I'm having trouble understanding the DSP performance of the XCORE-200.
I have an XCORE that (I think ) is running at 500 MHz. It's based on the XCORE-200 multichannel reference design, so it's an XU216.
I have installed my DSP code into the ADC pathway using a new core, and I need to run DSP on 32 channels of audio, running at 48kHz. Each channel needs to be processed with a 10 TAP FIR filter. That's it.
That's 10 taps/channel * 32 channels/frame * 48000 frames/s = 15,360,000 taps/second.

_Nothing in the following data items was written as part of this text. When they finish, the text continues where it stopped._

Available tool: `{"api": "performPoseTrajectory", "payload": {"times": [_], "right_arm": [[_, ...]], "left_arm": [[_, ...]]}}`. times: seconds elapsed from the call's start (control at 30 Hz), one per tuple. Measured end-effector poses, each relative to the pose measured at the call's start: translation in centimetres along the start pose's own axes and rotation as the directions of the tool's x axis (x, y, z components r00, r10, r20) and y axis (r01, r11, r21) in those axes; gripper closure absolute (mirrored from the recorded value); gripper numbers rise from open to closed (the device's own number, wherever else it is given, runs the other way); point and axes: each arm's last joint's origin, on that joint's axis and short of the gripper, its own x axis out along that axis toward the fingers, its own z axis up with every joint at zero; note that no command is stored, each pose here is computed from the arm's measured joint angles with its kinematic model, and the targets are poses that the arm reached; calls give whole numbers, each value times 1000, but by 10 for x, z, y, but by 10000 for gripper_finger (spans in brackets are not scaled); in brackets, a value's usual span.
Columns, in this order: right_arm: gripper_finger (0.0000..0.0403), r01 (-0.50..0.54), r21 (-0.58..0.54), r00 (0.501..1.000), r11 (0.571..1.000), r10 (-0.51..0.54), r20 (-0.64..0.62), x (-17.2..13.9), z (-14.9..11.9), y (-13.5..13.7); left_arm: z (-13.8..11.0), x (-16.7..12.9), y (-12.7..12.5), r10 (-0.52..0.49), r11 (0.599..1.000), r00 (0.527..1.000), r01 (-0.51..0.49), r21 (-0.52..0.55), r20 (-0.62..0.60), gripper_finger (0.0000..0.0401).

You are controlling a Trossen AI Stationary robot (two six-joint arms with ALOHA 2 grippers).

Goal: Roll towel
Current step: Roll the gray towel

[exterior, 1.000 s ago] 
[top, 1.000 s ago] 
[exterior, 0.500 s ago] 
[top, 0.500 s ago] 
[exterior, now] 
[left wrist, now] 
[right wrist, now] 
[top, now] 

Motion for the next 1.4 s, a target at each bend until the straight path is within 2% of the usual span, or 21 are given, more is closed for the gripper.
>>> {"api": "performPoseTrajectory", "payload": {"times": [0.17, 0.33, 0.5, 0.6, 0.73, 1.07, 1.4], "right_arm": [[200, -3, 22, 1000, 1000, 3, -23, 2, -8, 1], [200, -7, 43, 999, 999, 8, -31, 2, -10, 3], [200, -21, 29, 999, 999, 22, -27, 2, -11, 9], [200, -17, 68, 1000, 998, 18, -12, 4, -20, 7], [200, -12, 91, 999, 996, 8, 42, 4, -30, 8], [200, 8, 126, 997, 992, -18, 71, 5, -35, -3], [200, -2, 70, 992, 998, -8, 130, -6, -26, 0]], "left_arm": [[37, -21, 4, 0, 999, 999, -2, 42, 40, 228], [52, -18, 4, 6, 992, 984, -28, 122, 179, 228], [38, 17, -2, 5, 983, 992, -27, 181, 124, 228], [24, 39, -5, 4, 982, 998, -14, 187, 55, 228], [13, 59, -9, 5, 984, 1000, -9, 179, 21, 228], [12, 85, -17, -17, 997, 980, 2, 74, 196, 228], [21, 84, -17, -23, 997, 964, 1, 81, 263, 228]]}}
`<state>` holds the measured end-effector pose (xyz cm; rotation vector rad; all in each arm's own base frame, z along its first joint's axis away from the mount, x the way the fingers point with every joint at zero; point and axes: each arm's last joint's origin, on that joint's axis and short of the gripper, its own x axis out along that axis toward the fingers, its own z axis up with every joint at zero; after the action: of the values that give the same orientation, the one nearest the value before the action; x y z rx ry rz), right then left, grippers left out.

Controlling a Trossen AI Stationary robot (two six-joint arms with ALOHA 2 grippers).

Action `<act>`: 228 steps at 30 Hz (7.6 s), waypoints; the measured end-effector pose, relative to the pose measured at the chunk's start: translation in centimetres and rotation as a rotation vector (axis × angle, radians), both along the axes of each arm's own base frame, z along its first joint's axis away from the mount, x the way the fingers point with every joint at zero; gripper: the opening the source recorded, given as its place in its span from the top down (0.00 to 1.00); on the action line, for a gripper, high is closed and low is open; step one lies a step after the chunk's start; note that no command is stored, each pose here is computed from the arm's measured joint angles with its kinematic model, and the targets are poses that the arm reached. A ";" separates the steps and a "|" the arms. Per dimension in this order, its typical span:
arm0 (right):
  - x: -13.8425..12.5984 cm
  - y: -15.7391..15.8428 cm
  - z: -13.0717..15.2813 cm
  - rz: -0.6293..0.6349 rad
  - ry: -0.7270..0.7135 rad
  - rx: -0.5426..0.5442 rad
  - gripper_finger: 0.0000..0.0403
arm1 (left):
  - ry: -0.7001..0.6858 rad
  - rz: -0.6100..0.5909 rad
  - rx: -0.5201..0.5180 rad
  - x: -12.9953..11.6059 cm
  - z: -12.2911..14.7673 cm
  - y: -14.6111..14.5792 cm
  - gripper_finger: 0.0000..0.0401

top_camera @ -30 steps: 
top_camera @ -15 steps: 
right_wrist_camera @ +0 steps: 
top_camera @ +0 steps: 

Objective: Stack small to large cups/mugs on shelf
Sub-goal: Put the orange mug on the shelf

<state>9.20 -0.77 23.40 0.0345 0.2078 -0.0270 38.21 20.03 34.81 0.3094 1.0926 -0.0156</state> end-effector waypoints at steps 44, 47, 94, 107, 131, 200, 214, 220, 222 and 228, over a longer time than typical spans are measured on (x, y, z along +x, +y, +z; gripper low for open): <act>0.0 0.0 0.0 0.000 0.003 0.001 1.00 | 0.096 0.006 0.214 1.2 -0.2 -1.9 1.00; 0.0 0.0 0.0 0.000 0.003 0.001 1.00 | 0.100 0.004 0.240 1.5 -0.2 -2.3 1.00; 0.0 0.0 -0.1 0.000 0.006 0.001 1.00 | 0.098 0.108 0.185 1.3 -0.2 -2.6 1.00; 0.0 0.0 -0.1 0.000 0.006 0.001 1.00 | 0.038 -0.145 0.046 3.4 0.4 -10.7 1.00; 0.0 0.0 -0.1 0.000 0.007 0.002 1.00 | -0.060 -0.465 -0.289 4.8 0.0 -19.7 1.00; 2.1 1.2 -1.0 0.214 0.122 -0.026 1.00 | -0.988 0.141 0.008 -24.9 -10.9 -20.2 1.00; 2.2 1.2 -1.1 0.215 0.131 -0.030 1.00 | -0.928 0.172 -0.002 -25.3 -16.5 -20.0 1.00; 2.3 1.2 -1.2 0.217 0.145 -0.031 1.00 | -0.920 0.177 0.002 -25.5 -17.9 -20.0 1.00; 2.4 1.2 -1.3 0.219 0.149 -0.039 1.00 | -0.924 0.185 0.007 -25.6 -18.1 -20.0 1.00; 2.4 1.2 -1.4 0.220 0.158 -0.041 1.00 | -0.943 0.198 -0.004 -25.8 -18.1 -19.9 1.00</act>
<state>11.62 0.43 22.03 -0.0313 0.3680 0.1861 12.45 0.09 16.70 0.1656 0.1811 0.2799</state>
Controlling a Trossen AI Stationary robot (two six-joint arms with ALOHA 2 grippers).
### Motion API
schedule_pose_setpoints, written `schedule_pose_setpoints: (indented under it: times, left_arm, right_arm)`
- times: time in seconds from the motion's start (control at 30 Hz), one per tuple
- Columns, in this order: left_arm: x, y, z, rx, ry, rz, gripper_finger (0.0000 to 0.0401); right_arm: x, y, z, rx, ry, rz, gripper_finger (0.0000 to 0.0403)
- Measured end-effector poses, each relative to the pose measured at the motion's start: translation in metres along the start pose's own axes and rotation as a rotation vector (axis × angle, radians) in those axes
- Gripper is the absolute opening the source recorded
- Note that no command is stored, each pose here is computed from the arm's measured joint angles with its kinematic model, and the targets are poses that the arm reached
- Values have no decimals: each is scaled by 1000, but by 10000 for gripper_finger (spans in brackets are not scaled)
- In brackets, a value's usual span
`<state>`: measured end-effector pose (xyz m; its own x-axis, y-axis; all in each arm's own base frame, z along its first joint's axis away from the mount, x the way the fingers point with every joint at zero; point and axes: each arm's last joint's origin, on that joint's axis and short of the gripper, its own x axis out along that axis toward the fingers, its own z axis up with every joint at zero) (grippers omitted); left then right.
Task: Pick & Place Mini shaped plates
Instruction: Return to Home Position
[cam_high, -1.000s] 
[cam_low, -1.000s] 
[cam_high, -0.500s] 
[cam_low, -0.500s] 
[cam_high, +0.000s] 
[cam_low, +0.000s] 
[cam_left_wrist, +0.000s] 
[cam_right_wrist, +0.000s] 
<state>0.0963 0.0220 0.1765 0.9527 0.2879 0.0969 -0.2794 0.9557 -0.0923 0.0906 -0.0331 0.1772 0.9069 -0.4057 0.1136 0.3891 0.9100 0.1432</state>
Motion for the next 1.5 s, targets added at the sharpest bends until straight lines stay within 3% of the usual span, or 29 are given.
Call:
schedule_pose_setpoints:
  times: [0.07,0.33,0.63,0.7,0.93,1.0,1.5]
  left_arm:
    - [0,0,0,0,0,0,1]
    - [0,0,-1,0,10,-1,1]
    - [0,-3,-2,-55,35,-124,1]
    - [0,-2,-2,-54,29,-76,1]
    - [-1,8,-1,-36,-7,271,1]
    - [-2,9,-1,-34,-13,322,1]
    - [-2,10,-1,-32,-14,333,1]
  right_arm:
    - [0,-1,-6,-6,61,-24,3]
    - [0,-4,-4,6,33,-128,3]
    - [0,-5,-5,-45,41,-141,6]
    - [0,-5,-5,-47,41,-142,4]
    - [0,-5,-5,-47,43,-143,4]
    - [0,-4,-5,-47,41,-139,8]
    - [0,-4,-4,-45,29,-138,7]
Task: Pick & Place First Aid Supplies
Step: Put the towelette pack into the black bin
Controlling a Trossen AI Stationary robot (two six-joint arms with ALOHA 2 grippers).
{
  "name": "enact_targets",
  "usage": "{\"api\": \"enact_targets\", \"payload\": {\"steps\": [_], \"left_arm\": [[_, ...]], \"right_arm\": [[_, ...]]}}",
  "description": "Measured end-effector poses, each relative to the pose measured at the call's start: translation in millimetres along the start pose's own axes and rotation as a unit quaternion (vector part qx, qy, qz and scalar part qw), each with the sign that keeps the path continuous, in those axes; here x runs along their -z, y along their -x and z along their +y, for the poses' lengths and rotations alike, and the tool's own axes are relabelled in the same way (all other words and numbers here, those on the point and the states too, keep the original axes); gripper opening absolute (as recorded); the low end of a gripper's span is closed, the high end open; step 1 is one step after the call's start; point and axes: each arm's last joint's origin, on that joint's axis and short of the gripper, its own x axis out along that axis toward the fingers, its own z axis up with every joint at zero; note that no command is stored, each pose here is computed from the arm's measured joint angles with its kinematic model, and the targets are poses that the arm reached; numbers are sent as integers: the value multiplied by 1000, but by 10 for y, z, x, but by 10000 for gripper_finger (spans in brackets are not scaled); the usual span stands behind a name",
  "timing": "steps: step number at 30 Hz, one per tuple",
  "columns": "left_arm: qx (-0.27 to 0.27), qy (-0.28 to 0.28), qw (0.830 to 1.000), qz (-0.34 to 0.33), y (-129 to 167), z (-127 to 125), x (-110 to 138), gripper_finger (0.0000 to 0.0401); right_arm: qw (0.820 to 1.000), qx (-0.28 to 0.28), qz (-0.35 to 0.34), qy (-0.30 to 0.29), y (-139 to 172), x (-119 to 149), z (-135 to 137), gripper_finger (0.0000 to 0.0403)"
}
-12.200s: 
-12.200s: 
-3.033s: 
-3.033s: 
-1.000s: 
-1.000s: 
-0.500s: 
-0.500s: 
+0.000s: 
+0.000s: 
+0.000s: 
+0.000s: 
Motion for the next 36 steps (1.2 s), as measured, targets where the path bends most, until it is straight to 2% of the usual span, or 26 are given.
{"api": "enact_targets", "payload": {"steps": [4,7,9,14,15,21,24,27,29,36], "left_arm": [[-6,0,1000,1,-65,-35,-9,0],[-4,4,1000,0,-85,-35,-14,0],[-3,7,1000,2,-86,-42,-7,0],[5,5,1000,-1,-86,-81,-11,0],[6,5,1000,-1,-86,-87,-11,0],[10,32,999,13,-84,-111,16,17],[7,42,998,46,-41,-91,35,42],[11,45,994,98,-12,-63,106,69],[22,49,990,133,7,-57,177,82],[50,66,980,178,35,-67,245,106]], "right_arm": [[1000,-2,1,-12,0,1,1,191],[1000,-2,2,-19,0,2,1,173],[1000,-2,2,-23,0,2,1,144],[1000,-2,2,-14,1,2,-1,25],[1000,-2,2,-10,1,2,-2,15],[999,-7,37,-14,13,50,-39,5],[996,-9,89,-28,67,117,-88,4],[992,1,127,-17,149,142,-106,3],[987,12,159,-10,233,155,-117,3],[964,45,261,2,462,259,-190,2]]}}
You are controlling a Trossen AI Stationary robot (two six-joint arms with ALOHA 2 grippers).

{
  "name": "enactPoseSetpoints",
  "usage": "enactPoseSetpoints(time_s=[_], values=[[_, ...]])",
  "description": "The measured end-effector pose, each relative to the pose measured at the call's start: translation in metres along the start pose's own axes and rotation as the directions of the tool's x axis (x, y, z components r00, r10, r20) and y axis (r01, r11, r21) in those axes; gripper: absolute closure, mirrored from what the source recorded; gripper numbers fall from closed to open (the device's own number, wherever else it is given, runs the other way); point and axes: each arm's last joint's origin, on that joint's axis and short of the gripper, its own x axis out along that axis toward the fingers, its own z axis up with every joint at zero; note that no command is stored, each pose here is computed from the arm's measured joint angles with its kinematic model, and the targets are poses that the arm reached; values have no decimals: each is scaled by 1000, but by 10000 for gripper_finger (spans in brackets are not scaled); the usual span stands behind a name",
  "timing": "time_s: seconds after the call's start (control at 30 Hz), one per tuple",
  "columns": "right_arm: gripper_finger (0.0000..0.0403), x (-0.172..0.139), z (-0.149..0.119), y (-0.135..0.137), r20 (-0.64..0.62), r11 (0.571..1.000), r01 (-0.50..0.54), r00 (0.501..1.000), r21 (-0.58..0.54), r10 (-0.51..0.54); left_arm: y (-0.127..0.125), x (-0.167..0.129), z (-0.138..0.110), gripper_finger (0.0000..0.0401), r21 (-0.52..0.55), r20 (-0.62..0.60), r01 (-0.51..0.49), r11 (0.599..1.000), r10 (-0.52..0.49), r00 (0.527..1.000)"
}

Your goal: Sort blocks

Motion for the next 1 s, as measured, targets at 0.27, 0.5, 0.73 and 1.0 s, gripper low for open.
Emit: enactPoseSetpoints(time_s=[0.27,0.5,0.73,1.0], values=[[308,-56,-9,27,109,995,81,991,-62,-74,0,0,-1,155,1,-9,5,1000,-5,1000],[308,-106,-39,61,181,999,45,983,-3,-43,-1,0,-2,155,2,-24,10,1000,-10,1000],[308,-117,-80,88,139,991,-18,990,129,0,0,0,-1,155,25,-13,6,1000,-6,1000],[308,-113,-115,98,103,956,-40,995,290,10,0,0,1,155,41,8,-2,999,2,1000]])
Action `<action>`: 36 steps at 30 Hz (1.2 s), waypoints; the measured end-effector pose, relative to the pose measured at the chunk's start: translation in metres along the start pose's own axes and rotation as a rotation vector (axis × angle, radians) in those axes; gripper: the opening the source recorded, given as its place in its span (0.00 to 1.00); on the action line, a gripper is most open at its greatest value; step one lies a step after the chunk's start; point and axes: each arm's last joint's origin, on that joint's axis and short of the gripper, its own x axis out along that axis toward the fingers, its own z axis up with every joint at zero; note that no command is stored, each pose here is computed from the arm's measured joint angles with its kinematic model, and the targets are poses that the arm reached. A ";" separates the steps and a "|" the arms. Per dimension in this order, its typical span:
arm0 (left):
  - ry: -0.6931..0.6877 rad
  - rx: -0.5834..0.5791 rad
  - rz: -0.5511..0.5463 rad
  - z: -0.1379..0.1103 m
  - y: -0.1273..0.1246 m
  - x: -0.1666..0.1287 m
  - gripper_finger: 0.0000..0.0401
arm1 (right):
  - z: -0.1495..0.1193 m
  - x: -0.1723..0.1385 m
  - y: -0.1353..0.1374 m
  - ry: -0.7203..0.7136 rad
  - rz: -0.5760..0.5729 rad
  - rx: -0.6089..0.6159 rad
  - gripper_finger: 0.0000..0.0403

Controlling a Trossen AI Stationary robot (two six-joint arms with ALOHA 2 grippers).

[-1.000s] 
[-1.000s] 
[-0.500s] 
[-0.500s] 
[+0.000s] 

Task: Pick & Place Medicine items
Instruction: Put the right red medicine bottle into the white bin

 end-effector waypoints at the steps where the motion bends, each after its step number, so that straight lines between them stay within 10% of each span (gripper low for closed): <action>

Should that be achievable?
I'm getting really slow performance: It's taking 23.5uS to process 1 frame, for an equivalent of 320taps/23.5uS = 13,617,000 taps/second.
Shouldn't the DSP performance of the XCORE-200 be much better than this? More like 65 MACS/second? It is 1 MAC/tap correct?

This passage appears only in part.